But we’re not done yet! The resources of the campaign and the strategic direction we are pursuing will power the next phase of Lafayette’s trajectory towards even greater visibility and distinction. Securing Lafayette’s place among the top undergraduate colleges in the nation will be critical to our success in the increasingly competitive landscape of higher education.

The successful Live Connected, Lead Change campaign provides a strong platform on which to build. The campaign created 17 new endowed faculty positions and 195 student scholarships, brought in $86.7 million for financial aid, and transformed Lafayette from the bottom of the hill at the Williams Arts Campus, up the side of the hill at the Oechsle Center for Global Education, through the renovated Quad, to the top of the hill, where the Rockwell Integrated Sciences Center stands ready to open for classes this fall. Beyond the campaign, the President’s Challenge for Financial Aid will continue to be a primary focus for fundraising, along with support for new directions in the academic program and for enhancements to our Division I athletics program.

The continued support of the community will be important to the success of our strategic direction of Affordability and Distinction through Growth. Three years into the plan, we are seeing the results of our strategy of increasing financial aid in order to bring talented students to campus regardless of their financial means. Total enrollment is up by more than 100 students and the quality and diversity of the student body are rising as well, demonstrating that increasing financial aid resources is improving our ability to attract and enroll the very best students. We have already filled 10 of the 40 new tenure-track faculty lines that are part of the plan, and have added staff in key areas of student support. Recent faculty hiring has increased the number of faculty from underrepresented groups and the number of women faculty in STEM fields in particular. Our progress so far, as well as a broad summary of our overall financial health, is outlined in this annual report.

Because our plan is an ambitious one, our community has been discussing ways to measure our progress and assess the impacts of growth on the campus experience. The Faculty recently created an Ad Hoc Committee on Expansion for this purpose.

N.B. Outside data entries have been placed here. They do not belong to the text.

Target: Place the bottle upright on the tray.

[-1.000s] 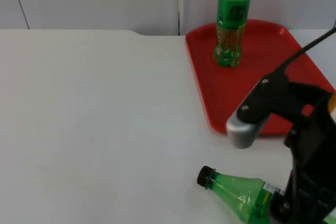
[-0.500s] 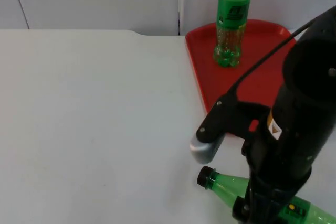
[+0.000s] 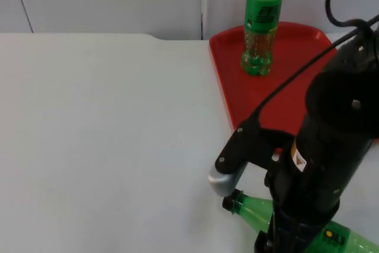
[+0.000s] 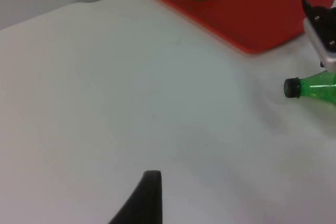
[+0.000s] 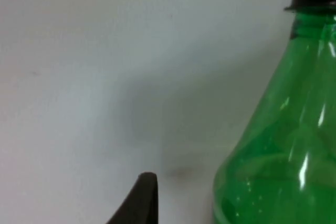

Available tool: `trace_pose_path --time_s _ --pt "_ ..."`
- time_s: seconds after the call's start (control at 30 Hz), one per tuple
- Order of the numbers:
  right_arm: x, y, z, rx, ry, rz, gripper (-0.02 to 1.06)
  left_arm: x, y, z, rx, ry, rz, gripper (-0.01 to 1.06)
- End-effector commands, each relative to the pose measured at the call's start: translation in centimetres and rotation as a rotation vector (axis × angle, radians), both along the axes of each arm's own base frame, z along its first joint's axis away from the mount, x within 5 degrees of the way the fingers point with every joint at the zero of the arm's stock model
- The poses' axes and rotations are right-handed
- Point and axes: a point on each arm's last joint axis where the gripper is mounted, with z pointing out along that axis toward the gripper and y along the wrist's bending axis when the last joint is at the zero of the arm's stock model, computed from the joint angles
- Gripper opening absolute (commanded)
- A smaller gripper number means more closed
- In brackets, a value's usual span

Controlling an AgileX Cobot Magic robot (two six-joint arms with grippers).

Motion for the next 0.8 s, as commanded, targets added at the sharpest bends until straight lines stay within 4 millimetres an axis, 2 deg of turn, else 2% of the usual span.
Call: trace_pose_path --time_s 0.0,0.27,0.4,0.47,0.57,0.6,0.63,0.77 --pt "-0.3 -0.1 -0.4 0.007 -0.004 0.003 0.95 0.0 0.0 -0.1 -0.004 0.004 -0.009 1.05" --pt "-1.6 -1.4 -1.7 -0.005 0.016 0.003 0.95 0.0 0.0 -0.1 -0.004 0.004 -0.009 1.05" --pt "-1.5 -1.3 -1.8 0.014 0.002 0.005 0.95 0.0 0.0 -0.1 -0.004 0.004 -0.009 1.05" --pt "-1.4 -1.1 -1.8 0.028 -0.007 0.007 0.91 0.0 0.0 -0.1 -0.004 0.004 -0.009 1.05" --pt "-1.3 -1.0 -1.7 0.031 -0.011 0.007 0.69 0.0 0.0 -0.1 -0.004 0.004 -0.009 1.05" --pt "-1.3 -1.1 -1.7 0.028 -0.008 0.006 0.58 0.0 0.0 -0.1 -0.004 0.004 -0.009 1.05" --pt "-1.3 -1.1 -1.7 0.028 -0.008 0.006 0.58 0.0 0.0 -0.1 -0.004 0.004 -0.009 1.05" --pt "-1.4 -1.2 -1.7 0.014 -0.003 0.014 0.07 0.0 0.0 -0.1 -0.004 0.004 -0.009 1.05"
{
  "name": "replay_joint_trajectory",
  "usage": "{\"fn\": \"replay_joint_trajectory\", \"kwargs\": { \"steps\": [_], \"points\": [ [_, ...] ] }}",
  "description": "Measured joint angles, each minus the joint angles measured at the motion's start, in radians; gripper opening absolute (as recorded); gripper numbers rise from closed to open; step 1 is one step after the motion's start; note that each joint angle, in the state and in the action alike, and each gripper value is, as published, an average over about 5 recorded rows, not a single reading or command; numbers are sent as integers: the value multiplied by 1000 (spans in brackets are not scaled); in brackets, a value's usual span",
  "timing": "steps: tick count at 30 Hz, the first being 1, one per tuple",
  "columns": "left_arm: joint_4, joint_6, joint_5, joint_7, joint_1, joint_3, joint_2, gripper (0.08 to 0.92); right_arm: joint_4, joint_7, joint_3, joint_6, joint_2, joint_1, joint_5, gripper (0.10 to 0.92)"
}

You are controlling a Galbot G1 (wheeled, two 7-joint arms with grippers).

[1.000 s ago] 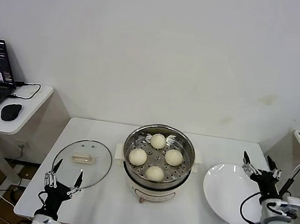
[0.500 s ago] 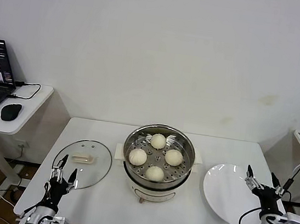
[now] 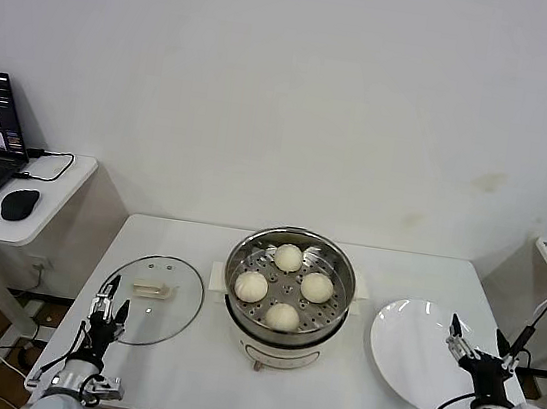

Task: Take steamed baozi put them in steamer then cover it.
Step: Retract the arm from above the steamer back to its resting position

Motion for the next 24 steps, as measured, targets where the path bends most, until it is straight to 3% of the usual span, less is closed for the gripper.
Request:
{"fn": "replay_joint_trajectory", "kwargs": {
  "steps": [24],
  "points": [
    [136,33,23,22,-143,93,9,823,-13,5,9,11,40,-2,-28,822]
  ]
}}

In addition, we held a Board, faculty, and staff retreat in February devoted to discussion of the Affordability and Distinction through Growth plan, and followed up with open meetings on three important aspects of the plan: enhancing student support, managing resource allocation, and fostering socioeconomic diversity.

An important opportunity for external assessment of our strategy was presented this spring when we hosted a team of evaluators as part of our decennial reaccreditation from the Middle States Association of Colleges and Schools. We will receive official word on our reaccreditation later this summer. However, the committee complimented us on our dedicated faculty, staff and trustees and outstanding students; applauded our ambitious and timely strategic direction; and cited the authenticity and candor of our self-study as indicative of a purposeful confident institution. My deepest thanks to everyone involved in the accreditation process, particularly the Steering Committee of faculty, staff, and trustees who authored the self-study, led by co-chairs Professor of Foreign Languages and Literatures Markus Dubischar and Dean of Academic Initiatives Jamila Bookwala.

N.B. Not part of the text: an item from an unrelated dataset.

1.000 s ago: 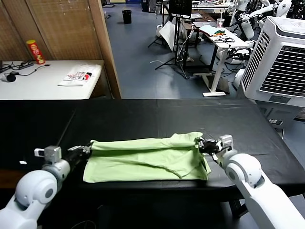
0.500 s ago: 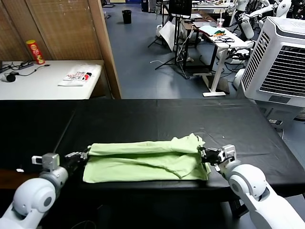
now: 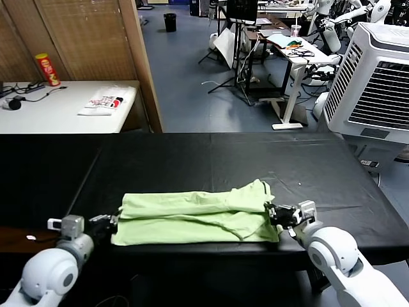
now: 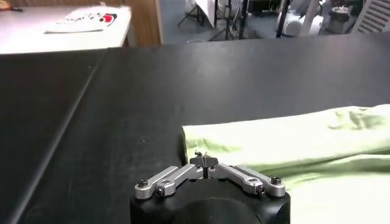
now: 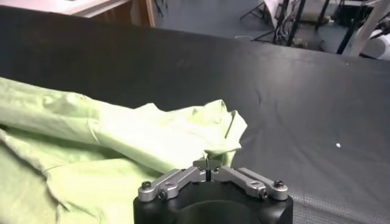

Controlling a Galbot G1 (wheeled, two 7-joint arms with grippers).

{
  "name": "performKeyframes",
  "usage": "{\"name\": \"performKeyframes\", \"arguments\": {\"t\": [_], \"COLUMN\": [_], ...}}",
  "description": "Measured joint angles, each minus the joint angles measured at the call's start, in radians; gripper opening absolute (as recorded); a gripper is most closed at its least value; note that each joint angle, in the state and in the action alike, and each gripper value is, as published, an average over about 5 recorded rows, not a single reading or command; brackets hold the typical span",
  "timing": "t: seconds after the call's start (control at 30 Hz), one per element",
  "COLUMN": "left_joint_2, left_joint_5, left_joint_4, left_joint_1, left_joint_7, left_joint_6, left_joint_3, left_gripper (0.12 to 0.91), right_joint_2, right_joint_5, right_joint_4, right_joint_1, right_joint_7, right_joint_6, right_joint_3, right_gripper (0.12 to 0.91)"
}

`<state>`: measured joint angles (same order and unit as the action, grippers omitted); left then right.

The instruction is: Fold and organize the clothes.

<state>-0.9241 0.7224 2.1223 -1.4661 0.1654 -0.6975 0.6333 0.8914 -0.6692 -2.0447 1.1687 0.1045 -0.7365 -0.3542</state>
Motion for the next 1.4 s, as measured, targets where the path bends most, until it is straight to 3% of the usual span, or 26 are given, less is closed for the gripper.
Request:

With strong progress towards affordability underway, we are now able to focus our attention on enhancing the distinction of our educational and co-curricular programs.

Over the last two years, faculty have been working on an Academic Plan to enhance the College’s curricular offerings. The plan, which was approved last fall, calls for increased attention to six emergent areas that cut across traditional disciplines: data science and digital scholarship; design, media and the arts; environment and sustainability; global education; humanities center; and inclusive STEM studies. We are already working to support the goals of these initiatives. For example, the new Daniel and Heidi Hanson ’91 Center for Inclusive STEM Education, soon to open in the Rockwell Integrated Sciences Center, will develop and bolster existing innovative approaches to supporting students from underrepresented groups in STEM.

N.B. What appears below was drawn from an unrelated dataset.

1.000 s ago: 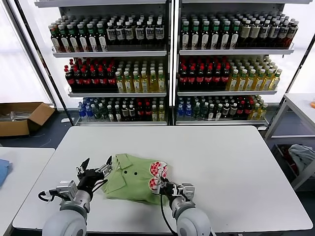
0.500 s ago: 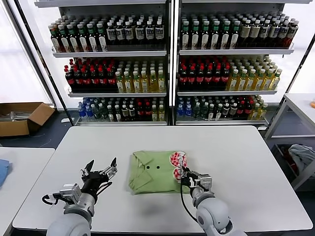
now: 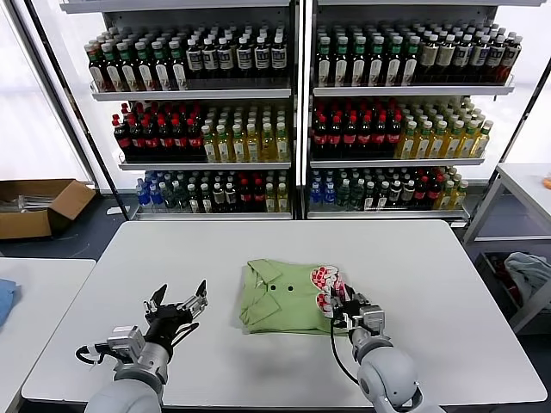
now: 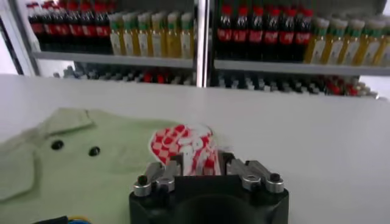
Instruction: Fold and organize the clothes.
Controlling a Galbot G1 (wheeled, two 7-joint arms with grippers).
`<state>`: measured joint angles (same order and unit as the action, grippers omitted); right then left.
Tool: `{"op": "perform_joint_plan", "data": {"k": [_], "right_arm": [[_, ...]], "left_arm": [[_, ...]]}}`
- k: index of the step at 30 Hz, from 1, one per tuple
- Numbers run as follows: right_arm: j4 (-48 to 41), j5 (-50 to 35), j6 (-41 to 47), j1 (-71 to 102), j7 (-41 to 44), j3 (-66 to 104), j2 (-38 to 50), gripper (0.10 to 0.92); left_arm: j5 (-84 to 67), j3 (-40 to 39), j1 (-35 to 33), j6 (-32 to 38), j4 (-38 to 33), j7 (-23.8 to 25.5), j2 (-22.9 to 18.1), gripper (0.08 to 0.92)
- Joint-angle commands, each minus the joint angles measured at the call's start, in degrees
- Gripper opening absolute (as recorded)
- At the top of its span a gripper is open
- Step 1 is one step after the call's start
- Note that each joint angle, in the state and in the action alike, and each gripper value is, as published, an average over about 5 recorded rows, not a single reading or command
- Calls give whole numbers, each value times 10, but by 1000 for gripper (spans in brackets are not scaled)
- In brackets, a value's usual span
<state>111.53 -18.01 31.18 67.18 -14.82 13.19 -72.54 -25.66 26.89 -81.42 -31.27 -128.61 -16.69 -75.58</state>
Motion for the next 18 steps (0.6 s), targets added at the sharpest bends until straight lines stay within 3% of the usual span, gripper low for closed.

In the area of sustainability, we took an enormous step forward with the passing of the Climate Action Plan (CAP). Lafayette’s distinctive identity as a liberal arts college with a strong engineering program makes us well positioned to take a leadership role in this area. The plan is built around curricular opportunities to use faculty and student expertise to address our carbon-reduction goals. The CAP furthers the College’s mission as an institution that prepares our students to confront the challenges they will face as citizens.

The Academic Plan was developed under the leadership of Provost Abu Rizvi, who concludes his term as Provost at the end of this academic year and will spend a year’s sabbatical at the University of Pennsylvania’s Alliance for Higher Education and Democracy before returning as Professor of Economics. The Board of Trustees recently announced the creation of an endowed fund in his honor, The S. Abu Turab and Paige Rizvi Fund for Faculty Start-Up, which will help support initial research costs for new faculty. This fund reflects Abu’s focus on the importance of attracting and retaining top-notch faculty, and is a fitting tribute to his excellent work as Provost.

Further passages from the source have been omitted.